Logistic

Package

weka.classifiers.functions

Synopsis

Class for building and using a multinomial logistic regression model with a ridge estimator.

There are some modifications, however, compared to the paper of leCessie and van Houwelingen(1992):

If there are k classes for n instances with m attributes, the parameter matrix B to be calculated will be an m*(k-1) matrix.

The probability for class j with the exception of the last class is

Pj(Xi) = exp(XiBj)/((sum[j=1..(k-1)]exp(Xi*Bj))+1) 

The last class has probability

1-(sum[j=1..(k-1)]Pj(Xi)) 
	= 1/((sum[j=1..(k-1)]exp(Xi*Bj))+1)

The (negative) multinomial log-likelihood is thus: 

L = -sum[i=1..n]{
	sum[j=1..(k-1)](Yij * ln(Pj(Xi)))
	+(1 - (sum[j=1..(k-1)]Yij)) 
	* ln(1 - sum[j=1..(k-1)]Pj(Xi))
	} + ridge * (B^2)

In order to find the matrix B for which L is minimised, a Quasi-Newton Method is used to search for the optimized values of the m*(k-1) variables. Note that before we use the optimization procedure, we 'squeeze' the matrix B into a m*(k-1) vector. For details of the optimization procedure, please check weka.core.Optimization class.

Although original Logistic Regression does not deal with instance weights, we modify the algorithm a little bit to handle the instance weights.

For more information see:

le Cessie, S., van Houwelingen, J.C. (1992). Ridge Estimators in Logistic Regression. Applied Statistics. 41(1):191-201.

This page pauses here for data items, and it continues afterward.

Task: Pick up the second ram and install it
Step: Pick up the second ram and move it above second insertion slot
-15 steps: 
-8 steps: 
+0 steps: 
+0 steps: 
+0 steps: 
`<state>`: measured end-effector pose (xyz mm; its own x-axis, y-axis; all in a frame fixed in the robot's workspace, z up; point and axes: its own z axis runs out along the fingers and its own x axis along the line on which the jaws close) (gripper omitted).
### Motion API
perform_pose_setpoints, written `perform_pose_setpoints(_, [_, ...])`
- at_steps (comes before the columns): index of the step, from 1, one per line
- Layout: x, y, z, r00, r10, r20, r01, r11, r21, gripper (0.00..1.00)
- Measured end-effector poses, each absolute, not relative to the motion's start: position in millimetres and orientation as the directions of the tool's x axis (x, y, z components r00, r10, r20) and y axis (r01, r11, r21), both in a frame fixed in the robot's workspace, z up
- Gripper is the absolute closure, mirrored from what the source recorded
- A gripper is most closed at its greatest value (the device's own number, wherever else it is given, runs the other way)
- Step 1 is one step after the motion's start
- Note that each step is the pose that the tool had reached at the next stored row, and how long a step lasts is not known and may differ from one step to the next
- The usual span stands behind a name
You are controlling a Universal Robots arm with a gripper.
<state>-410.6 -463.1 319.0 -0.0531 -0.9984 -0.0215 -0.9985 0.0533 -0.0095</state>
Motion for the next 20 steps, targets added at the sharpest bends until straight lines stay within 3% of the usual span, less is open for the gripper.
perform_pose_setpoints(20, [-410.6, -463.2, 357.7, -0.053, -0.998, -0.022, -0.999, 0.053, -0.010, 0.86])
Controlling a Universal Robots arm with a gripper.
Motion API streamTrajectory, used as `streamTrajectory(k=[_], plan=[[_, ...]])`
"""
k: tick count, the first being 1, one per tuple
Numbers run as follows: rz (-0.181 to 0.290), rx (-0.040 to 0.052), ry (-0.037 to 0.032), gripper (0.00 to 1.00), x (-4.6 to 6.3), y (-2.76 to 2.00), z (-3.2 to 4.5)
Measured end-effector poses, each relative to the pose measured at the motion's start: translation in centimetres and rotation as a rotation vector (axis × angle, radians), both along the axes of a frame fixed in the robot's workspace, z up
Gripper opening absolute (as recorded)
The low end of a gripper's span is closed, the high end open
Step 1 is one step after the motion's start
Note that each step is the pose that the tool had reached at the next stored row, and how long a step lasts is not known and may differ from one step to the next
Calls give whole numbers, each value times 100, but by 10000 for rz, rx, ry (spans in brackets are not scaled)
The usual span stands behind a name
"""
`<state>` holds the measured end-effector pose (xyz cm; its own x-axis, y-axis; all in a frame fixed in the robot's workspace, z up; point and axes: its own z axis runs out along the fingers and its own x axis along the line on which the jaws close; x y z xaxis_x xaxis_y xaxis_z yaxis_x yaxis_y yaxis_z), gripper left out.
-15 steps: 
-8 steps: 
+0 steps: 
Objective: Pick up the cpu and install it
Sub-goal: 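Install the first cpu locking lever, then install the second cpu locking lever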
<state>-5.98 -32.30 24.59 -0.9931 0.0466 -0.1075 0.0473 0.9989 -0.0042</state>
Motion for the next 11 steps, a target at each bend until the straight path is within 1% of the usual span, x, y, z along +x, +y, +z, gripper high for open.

Note: Missing values are replaced using a ReplaceMissingValuesFilter, and nominal attributes are transformed into numeric attributes using a NominalToBinaryFilter.

Options

The table below describes the options available for Logistic.

Option

Description

debug

Output debug information to the console.

maxIts

Maximum number of iterations to perform.

ridge

Set the Ridge value in the log-likelihood.

Capabilities

The table below describes the capabilites of Logistic.

Capability

Supported

Class

Missing class values, Nominal class, Binary class

Attributes

Empty nominal attributes, Unary attributes, Nominal attributes, Binary attributes, Date attributes, Numeric attributes, Missing values

Min # of instances

1